Shook, Hardy & Bacon LLP is well known for its incident response, compliance and risk minimization practice, combines with strong capabilities in privacy litigation, whereby an emphasis is put on biometric privacy cases. Based in Miami, practice head Al Saikali is ‘particularly good with helping business, technology, and legal executives prepared to deal with cybersecurity incidents.’ Further team members in Chicago include Melissa Siebert and Matthew Wolfe, who is an expert on BIPA and ‘gives good, direct guidance in that space.’

Based in Washington DC, Venable LLP distinguishes itself through its engagement in government and regulatory issues, and in particular policy and investigations.

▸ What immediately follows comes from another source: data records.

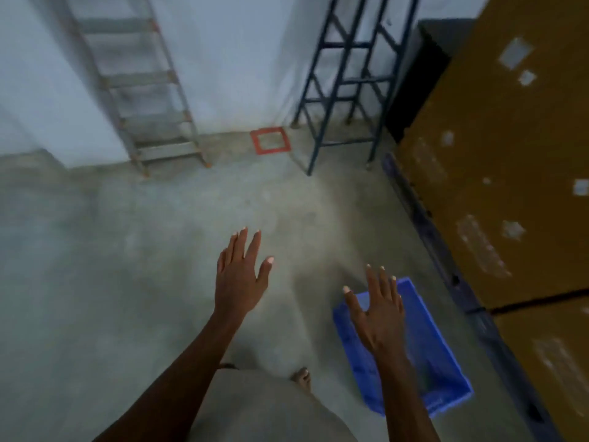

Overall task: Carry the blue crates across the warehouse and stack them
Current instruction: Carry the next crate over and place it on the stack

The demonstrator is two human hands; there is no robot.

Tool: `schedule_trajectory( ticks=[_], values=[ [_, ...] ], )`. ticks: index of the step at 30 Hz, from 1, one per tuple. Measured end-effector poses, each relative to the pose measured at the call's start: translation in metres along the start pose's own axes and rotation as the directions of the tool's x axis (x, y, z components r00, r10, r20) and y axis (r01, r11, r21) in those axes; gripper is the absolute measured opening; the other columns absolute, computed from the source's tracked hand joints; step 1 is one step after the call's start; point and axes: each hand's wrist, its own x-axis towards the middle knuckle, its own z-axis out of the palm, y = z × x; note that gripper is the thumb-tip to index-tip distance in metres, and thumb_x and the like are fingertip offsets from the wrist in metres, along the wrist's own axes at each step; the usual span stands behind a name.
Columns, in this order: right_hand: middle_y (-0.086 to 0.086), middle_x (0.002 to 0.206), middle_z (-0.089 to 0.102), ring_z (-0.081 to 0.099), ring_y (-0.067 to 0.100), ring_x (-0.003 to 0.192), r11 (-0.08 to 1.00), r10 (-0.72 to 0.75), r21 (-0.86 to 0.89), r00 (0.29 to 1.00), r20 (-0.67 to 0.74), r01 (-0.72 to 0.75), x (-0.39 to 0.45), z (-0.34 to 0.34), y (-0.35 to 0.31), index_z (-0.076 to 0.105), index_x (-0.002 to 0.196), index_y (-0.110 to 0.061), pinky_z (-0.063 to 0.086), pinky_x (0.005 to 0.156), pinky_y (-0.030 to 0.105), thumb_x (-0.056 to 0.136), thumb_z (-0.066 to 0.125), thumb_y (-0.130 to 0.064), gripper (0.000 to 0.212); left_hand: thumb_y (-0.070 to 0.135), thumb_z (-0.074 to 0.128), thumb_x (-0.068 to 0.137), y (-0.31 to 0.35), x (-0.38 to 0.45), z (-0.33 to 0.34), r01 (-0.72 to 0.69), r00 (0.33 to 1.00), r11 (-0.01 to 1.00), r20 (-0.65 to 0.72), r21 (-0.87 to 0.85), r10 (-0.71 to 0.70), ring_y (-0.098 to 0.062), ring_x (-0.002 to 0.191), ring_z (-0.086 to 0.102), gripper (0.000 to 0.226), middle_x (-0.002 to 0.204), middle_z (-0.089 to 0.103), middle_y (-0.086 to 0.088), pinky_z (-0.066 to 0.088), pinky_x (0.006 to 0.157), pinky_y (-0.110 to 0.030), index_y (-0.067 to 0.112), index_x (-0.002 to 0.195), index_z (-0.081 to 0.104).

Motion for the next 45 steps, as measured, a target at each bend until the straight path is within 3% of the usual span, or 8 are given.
schedule_trajectory(
  ticks=[3,10,20,27,32,36,41,45],
  values=[
    [0.002,0.166,0.015,0.008,0.025,0.153,0.99,-0.141,0.034,0.985,0.097,0.138,0.013,0.038,-0.084,0.02,0.157,-0.034,0.015,0.121,0.048,0.089,0.036,-0.073,0.079,0.059,0.031,0.101,-0.079,-0.002,-0.055,0.185,0.976,0.982,-0.107,-0.033,-0.188,-0.027,0.154,0.016,0.066,0.166,0.023,-0.007,0.021,0.12,-0.048,0.025,0.158,0.031],
    [-0.002,0.165,0.019,0.009,0.021,0.152,0.899,-0.438,0.09,0.88,0.181,0.429,0.001,0.154,-0.309,0.027,0.155,-0.032,0.013,0.122,0.045,0.093,0.036,-0.067,0.072,0.064,0.027,0.099,-0.271,-0.059,-0.154,0.418,0.888,0.907,-0.188,-0.049,-0.419,-0.025,0.156,0.009,0.071,0.168,0.015,-0.006,0.016,0.122,-0.05,0.027,0.16,0.024],
    [-0.003,0.166,0.012,0.003,0.021,0.153,0.699,-0.686,0.18,0.577,0.444,0.693,-0.044,0.303,-0.569,0.018,0.157,-0.036,0.011,0.122,0.049,0.094,0.031,-0.071,0.073,0.07,0.022,0.097,-0.481,-0.117,-0.267,0.759,0.558,0.626,-0.317,-0.179,-0.767,-0.02,0.156,0.006,0.074,0.169,0.013,-0.001,0.014,0.124,-0.048,0.029,0.158,0.028],
    [-0.003,0.166,0.013,0.003,0.022,0.153,0.51,-0.784,0.255,0.322,0.531,0.821,-0.055,0.418,-0.764,0.017,0.157,-0.036,0.01,0.122,0.049,0.095,0.034,-0.067,0.071,0.065,0.032,0.099,-0.642,-0.121,-0.353,0.866,0.313,0.445,-0.447,-0.227,-0.838,-0.022,0.155,0.012,0.068,0.168,0.017,-0.002,0.016,0.122,-0.046,0.029,0.157,0.03],
    [0.0,0.166,0.015,0.002,0.024,0.153,0.34,-0.811,0.25,0.148,0.566,0.906,-0.07,0.486,-0.907,0.019,0.157,-0.034,0.006,0.121,0.051,0.095,0.028,-0.07,0.072,0.064,0.033,0.099,-0.729,-0.13,-0.414,0.92,0.176,0.324,-0.504,-0.223,-0.846,-0.027,0.154,0.018,0.068,0.166,0.023,-0.006,0.022,0.119,-0.051,0.028,0.156,0.032],
    [-0.001,0.166,0.014,0.001,0.023,0.153,0.244,-0.828,0.306,0.033,0.56,0.92,-0.094,0.532,-1.02,0.019,0.157,-0.034,0.005,0.122,0.05,0.095,0.028,-0.072,0.072,0.063,0.03,0.099,-0.796,-0.138,-0.457,0.932,0.024,0.211,-0.532,-0.295,-0.847,-0.027,0.154,0.016,0.068,0.166,0.022,-0.006,0.023,0.119,-0.053,0.026,0.156,0.033],
    [-0.001,0.166,0.012,0.0,0.023,0.153,0.129,-0.832,0.365,-0.1,0.546,0.922,-0.14,0.611,-1.154,0.015,0.157,-0.034,0.004,0.122,0.049,0.096,0.027,-0.071,0.073,0.061,0.03,0.101,-0.919,-0.148,-0.501,0.93,-0.039,0.164,-0.534,-0.329,-0.845,-0.027,0.154,0.017,0.066,0.166,0.023,-0.007,0.024,0.119,-0.053,0.025,0.156,0.035],
    [-0.004,0.166,0.012,0.0,0.021,0.153,0.133,-0.832,0.381,-0.105,0.544,0.915,-0.173,0.676,-1.25,0.014,0.157,-0.036,0.006,0.122,0.047,0.096,0.029,-0.068,0.071,0.061,0.029,0.1,-1.035,-0.148,-0.543,0.927,-0.03,0.169,-0.514,-0.336,-0.858,-0.026,0.154,0.018,0.065,0.166,0.024,-0.006,0.023,0.119,-0.051,0.026,0.155,0.036]
  ],
)
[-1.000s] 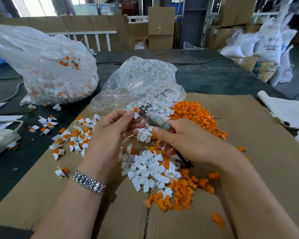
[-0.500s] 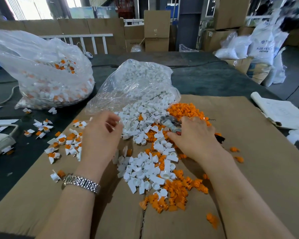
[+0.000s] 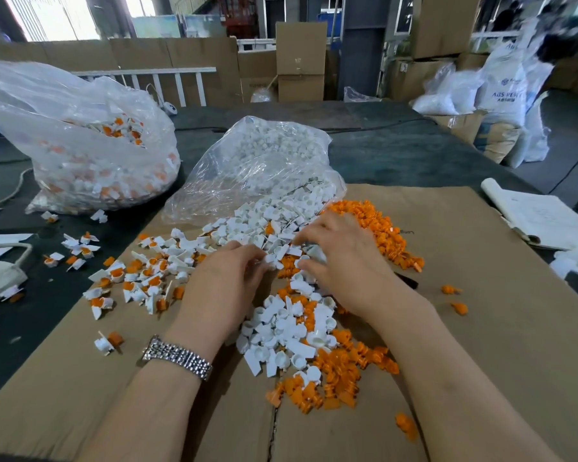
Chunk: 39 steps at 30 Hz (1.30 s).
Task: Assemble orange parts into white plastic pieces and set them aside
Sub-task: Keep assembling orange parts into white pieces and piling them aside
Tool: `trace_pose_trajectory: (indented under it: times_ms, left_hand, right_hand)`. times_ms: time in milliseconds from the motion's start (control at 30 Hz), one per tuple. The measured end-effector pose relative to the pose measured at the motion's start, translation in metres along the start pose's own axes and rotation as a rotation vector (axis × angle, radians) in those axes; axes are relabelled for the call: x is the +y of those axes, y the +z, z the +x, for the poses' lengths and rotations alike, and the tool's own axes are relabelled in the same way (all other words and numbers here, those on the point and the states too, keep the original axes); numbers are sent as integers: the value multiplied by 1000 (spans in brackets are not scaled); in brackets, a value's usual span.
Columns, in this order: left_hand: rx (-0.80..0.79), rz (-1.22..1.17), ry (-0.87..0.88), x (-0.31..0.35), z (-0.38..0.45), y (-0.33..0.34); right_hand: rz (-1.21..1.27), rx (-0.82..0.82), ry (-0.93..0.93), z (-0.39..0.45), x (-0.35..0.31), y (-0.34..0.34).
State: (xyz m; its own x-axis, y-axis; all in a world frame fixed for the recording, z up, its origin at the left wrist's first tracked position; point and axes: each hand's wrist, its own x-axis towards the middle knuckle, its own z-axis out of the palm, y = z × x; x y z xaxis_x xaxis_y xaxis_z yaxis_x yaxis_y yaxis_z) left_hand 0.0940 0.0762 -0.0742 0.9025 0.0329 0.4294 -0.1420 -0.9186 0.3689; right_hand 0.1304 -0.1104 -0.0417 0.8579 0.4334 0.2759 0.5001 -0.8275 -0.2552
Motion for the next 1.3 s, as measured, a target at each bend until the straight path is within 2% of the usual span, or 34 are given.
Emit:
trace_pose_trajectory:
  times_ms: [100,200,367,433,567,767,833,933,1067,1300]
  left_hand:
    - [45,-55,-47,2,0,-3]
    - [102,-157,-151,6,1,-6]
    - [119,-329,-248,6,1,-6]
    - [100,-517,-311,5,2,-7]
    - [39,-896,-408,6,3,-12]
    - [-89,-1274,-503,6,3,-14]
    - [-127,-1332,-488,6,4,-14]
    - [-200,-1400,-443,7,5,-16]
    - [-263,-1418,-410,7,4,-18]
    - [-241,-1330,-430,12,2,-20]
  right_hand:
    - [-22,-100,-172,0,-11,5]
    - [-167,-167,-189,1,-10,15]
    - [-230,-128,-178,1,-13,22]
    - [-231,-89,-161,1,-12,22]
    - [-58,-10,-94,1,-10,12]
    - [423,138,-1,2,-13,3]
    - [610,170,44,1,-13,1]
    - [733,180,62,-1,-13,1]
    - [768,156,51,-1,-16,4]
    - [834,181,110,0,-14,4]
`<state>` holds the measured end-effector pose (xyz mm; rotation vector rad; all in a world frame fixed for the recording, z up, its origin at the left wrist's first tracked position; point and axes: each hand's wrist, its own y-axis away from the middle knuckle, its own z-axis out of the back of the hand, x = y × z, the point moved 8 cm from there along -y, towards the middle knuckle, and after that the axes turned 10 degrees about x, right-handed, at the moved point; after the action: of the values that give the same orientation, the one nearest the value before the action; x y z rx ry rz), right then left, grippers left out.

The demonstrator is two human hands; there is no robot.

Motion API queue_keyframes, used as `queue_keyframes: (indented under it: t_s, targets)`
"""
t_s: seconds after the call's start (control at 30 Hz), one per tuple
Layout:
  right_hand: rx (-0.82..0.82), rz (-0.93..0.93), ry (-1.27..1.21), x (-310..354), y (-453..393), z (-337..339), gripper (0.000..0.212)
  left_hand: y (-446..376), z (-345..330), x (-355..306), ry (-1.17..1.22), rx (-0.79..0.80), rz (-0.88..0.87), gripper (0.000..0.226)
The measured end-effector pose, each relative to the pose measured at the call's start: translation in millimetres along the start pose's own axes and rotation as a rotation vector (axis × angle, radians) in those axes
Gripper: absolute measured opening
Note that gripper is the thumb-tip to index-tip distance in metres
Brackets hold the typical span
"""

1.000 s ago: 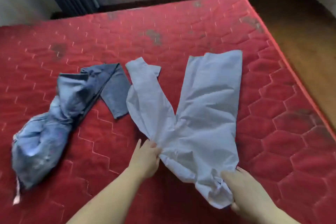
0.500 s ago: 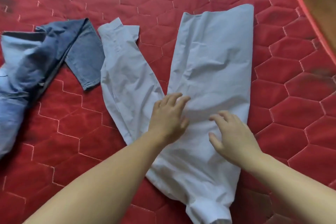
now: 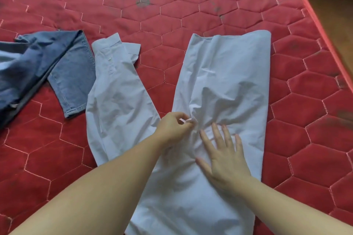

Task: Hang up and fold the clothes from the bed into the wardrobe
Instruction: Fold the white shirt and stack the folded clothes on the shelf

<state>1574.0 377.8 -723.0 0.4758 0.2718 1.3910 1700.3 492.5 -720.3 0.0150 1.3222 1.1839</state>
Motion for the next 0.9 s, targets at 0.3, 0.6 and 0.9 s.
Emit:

Stuart P Ingis co-heads the department and as privacy counsel is especially appreciated by trade associations and coalitions. He is also singled out for being ‘extremely knowledgeable of different industries and the regulatory landscape’. The team is also led by Emilio Cividanes, who has longstanding experience as a privacy lawyer. Reed Freeman Jr is an authority in privacy matters in relation to mobile devices, social media, and connected devices. Julia Kernochan Tama 'is very knowledgeable and always able to provide accurate advice', while Michael Signorelli is ‘fantastic on a whole host of privacy, security, and incident response matters.’ Kelly DeMarchis Bastide is also noted.

Winston & Strawn LLP‘s global privacy and data security practice offers counseling in privacy, data protection, data security by design, litigation, trade secret audits, and investigation matters. The team is led by former federal prosecutors Sheryl Falk and Steven Grimes, who sit in Houston and Chicago, respectively, and former federal privacy regulator Alessandra Swanson, also in Chicago. Other key contacts in Chicago include Sean Wieber, who recently stood out for acting in a class action filed under the CCPA’s new private right of action, and associate Eric Shinabarger, who focuses on privacy counseling, data breach response, and regulatory compliance.